= List of Numbers episodes =

Numbers is an American television series created by Nicolas Falacci and Cheryl Heuton. It premiered on CBS on Sunday, January 23, 2005, at 10:00 pm with its pilot episode then moved to its Friday slot five days later. It remained in that slot for the rest of its run. The series is set in Los Angeles, California, and follows the stories of a Federal Bureau of Investigation (FBI) team and a mathematics professor, focusing on relationships between FBI Special Agent in Charge Don Eppes (Rob Morrow), his brother Professor Charlie Eppes (David Krumholtz) and their father, Alan Eppes (Judd Hirsch), and on the brothers' efforts to fight crime. A typical episode begins with a crime, which is subsequently investigated by Don's team and mathematically described by Charlie. The insights provided by Charlie's mathematics are almost always crucial to solving the crime.

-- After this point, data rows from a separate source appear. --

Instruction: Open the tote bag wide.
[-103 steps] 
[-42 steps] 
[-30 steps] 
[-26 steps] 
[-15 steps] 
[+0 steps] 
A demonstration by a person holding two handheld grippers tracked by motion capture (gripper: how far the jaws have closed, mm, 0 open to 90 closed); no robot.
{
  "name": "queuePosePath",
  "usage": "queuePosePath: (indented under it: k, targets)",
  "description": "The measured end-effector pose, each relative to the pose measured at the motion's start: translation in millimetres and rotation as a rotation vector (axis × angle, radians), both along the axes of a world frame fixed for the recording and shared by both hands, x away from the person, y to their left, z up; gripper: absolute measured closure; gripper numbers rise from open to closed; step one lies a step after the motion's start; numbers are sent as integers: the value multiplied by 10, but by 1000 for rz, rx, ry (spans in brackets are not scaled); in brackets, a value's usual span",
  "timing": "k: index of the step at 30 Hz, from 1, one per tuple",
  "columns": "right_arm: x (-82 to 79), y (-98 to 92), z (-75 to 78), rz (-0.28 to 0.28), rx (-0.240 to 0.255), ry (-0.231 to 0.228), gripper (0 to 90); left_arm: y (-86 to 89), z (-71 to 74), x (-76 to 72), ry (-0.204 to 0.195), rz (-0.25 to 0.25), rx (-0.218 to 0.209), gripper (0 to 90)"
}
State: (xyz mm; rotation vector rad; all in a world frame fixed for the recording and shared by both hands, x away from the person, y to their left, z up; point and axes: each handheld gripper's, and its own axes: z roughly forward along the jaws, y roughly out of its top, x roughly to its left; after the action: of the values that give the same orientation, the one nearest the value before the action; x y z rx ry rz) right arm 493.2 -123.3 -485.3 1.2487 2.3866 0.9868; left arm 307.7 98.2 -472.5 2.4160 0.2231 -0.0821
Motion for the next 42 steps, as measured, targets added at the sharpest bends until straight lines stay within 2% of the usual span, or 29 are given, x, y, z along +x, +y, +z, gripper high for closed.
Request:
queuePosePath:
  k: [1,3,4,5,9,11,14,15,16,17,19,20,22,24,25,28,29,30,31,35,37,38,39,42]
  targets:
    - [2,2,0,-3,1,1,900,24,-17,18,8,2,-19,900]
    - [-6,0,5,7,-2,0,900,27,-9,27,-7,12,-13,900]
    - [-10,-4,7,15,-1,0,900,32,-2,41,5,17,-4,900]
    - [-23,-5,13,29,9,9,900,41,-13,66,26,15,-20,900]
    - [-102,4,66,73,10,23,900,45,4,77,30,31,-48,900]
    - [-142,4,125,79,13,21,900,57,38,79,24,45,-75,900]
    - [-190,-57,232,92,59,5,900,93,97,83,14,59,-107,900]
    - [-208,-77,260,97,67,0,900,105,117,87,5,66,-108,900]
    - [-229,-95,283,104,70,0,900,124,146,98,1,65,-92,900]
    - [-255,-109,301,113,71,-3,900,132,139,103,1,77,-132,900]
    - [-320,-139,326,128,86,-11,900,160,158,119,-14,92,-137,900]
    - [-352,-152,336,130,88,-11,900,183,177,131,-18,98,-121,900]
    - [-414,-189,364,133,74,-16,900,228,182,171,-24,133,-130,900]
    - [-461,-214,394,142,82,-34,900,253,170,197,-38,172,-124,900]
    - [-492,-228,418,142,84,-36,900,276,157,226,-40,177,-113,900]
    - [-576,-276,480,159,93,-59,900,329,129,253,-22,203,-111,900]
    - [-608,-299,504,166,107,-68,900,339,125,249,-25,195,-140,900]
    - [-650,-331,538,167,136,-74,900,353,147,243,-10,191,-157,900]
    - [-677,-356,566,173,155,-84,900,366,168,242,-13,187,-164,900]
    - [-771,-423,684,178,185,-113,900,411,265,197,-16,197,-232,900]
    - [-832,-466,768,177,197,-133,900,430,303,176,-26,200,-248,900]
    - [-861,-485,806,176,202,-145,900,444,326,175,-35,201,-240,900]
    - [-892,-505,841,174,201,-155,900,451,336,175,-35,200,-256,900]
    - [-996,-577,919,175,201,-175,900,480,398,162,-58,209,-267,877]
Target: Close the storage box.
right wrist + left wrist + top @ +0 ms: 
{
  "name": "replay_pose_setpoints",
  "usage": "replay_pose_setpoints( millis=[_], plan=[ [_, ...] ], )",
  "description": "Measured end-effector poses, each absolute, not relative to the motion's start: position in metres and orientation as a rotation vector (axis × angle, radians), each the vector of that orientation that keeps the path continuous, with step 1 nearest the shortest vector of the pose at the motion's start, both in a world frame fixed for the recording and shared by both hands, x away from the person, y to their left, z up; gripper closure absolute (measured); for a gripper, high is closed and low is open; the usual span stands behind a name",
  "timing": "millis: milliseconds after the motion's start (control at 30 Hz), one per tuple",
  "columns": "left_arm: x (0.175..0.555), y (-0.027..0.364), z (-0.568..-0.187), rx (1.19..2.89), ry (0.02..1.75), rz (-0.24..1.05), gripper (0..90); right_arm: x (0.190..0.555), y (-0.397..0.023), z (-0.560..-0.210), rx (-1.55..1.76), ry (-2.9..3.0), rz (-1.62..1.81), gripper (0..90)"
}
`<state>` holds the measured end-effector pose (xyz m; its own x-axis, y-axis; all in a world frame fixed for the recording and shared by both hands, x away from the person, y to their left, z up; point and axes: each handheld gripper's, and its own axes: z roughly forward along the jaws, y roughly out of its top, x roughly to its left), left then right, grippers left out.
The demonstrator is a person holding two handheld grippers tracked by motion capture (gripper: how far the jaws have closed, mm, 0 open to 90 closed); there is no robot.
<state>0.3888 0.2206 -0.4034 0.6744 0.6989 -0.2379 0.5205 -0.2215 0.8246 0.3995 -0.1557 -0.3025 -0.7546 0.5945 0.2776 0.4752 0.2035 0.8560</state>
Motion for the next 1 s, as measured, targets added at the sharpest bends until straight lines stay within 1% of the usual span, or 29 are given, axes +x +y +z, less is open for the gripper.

In total, six complete seasons consisting of 118 episodes were broadcast. The first season, a mid-season replacement for Dr. Vegas, was the shortest of the six, and spanned 13 episodes from January to May 2005. Seasons two and three aired from September to May of the 2005–2006 and 2006–2007 seasons respectively, but season four was cut short by the 2007–2008 Writers Guild of America strike. Twelve episodes were originally produced and aired from September 2007 to January 2008. Six more episodes were aired in April and May 2008 after the strike ended. Season 5 began airing on October 3, 2008, and continued through to May 2009. Season six began in late September 2009 and concluded in March 2010.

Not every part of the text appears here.